Hands
2013
Self-portraits
Through a series of photographs exploring fat women and sexuality, I tried to evoke the dual sensations of attraction and repulsion inherent in our society's relationship to fat women, creating ridiculous bodyscapes using only my hand. These farcical sexscapes, intended to be mistaken for other, larger bodyparts, were meant to appear alien to the average viewer. Because our collective denial of the fat woman's body includes all of her parts, including her hands, even after the viewer comes to understand what the subject of the photographs is, the image remains largely incomprehensible.

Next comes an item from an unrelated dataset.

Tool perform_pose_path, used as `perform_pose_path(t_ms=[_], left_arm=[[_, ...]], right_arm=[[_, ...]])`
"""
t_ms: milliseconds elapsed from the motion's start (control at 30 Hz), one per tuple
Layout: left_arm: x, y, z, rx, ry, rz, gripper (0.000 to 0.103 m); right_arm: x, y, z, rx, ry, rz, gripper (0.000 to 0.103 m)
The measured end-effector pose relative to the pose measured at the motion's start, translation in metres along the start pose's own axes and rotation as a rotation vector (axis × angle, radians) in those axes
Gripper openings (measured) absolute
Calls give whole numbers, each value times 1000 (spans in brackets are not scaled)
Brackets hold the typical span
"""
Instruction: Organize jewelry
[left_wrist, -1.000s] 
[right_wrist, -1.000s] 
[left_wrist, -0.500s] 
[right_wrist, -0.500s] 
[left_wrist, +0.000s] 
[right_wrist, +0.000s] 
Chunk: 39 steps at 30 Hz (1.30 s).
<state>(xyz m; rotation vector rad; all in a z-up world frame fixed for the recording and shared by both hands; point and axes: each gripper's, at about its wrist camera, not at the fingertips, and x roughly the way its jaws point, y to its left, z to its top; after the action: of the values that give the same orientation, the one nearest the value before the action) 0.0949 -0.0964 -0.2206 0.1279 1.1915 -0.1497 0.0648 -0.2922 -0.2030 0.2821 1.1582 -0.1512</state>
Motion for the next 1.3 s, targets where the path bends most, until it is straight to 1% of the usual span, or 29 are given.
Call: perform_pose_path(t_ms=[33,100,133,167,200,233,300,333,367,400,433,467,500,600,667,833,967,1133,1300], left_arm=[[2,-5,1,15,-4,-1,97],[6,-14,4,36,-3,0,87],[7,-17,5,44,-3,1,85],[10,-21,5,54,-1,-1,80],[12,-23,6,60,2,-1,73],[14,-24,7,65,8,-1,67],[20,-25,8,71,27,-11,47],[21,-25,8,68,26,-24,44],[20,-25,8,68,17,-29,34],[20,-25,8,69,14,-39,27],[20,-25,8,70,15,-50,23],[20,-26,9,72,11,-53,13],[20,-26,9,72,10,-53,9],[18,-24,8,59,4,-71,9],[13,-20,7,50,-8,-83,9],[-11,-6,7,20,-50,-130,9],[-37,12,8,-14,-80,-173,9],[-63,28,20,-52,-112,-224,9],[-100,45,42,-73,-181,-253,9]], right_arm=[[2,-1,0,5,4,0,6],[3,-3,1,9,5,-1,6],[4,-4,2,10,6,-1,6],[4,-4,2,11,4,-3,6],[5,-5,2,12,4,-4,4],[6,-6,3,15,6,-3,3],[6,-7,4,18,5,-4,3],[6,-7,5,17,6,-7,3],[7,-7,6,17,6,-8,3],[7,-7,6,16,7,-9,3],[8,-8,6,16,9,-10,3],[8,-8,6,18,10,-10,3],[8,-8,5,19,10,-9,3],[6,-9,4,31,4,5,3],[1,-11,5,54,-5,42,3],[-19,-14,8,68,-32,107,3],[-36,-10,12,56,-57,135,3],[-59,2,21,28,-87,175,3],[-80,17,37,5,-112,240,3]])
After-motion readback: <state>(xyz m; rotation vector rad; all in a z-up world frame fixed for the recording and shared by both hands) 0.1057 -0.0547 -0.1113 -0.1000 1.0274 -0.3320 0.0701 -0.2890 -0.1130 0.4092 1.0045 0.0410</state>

The natural lighting, and pictures taken at various times during the day are meant to suggest a comfortable, placid environment and a day filled with self-indulgent lounging. The subject of a partner or a second body is never broached, except when the viewer imagines one amidst the creases and rolls. This atmosphere set up through the series subtly confirms our learned suppositions of fat women as self-indulgent, and resists confrontationalism by refusing to suggest the viewer's role in this taboo sexcapade, thus allowing us to let our guard down enough to explore the attraction/repulsion element of the physicality of the body, which we normally are forbidden from engaging.

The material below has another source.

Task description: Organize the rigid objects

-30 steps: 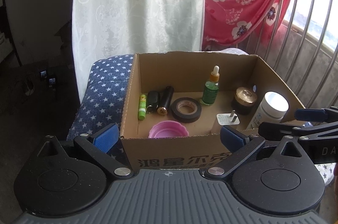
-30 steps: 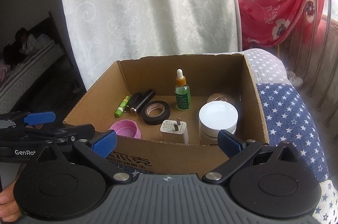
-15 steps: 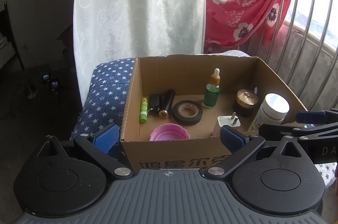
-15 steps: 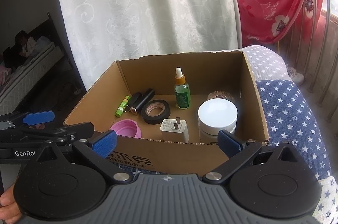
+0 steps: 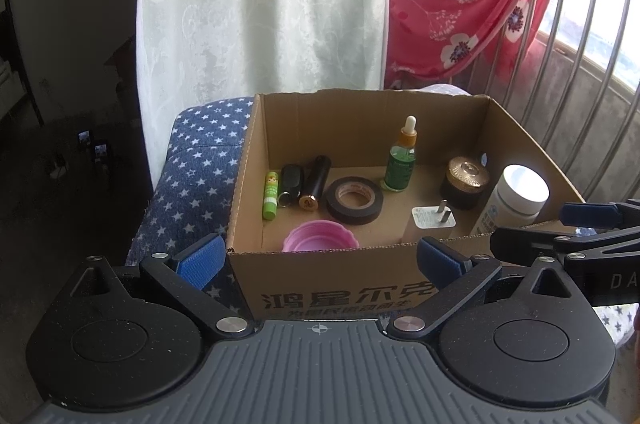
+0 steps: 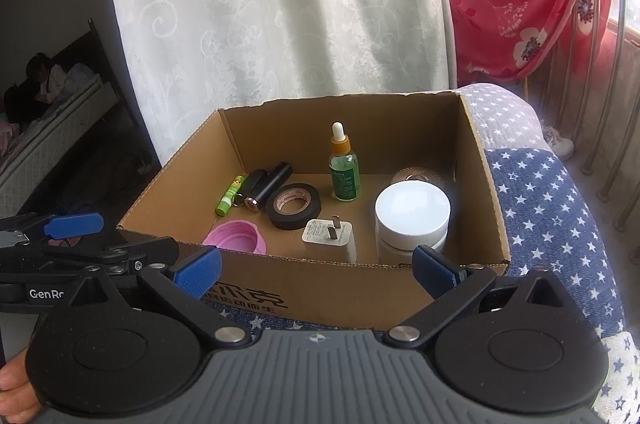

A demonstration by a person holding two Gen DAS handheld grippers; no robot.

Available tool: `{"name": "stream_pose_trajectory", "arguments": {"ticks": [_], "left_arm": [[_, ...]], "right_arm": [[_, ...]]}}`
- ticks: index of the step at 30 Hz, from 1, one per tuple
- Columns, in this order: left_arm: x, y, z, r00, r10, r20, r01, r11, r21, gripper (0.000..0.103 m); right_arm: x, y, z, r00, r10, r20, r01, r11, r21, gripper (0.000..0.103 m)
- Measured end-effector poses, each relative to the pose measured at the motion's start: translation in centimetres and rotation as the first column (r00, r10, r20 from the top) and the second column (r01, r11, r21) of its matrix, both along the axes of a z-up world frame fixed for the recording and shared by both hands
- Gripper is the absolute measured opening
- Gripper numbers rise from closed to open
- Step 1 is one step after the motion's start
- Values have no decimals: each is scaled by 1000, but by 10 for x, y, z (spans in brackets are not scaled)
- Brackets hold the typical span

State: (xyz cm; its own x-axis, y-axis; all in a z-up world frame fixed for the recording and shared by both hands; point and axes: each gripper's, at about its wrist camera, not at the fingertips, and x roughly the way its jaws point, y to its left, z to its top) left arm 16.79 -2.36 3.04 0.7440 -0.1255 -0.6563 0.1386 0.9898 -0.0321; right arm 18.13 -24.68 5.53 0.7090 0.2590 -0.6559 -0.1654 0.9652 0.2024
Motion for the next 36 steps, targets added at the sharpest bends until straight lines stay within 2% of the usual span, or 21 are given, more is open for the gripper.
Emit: {"name": "stream_pose_trajectory", "arguments": {"ticks": [36], "left_arm": [[-12,2,5,999,-38,23,39,999,-15,102]], "right_arm": [[-20,8,10,998,-54,14,54,998,-43,103]]}}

Taken with an obsolete first-generation Sony Mavica digital camera w/macro lens capable of shooting screen-quality images only, the super-pixelized images were first printed extremely large, echoing historical artistic representations of the female figure while simultaneously foregrounding the digital medium and using it as a barrier to the subject. I wanted the scale to approximate life-size; the large pixels to both reference surface texture and function to blur the obvious skin texture of the hand that would give away the image too quickly. Eventually, I changed course entirely, printing the images on translucent film and encasing them in hand-held plastic viewers. I felt that this resolved the work for several reasons: First, I liked the life-size scale of the enlargements, but the surface texture of the pixel referenced pornography in a way that I wasn’t satisfied with; the work is about sexuality/sensuality, not graphic smuttiness. Reducing the images and putting them in viewers still approximated the same scale as the life-sized images, when held up to the eye, but provided a much more pleasing, “organic”-looking grain texture from the printer that looks like film grain. Second, the work is more intimate, in size, in the viewer’s conceptual relationship to the work (only one person can see each image at a time; while you are looking at the image, it belongs to only you), and in the audience’s physical relationship to the work (it must be brought directly to your face, where the image of my hand is in intimate contact with the audience’s hand; my [symbolic] body cradled in theirs). Finally, the work, now hidden in tiny, brightly-coloured plastic objects, needs to be discovered instead of being confrontational, making it very performative in terms of the audience’s physical interaction with the work as well as their potential embodied reaction to it.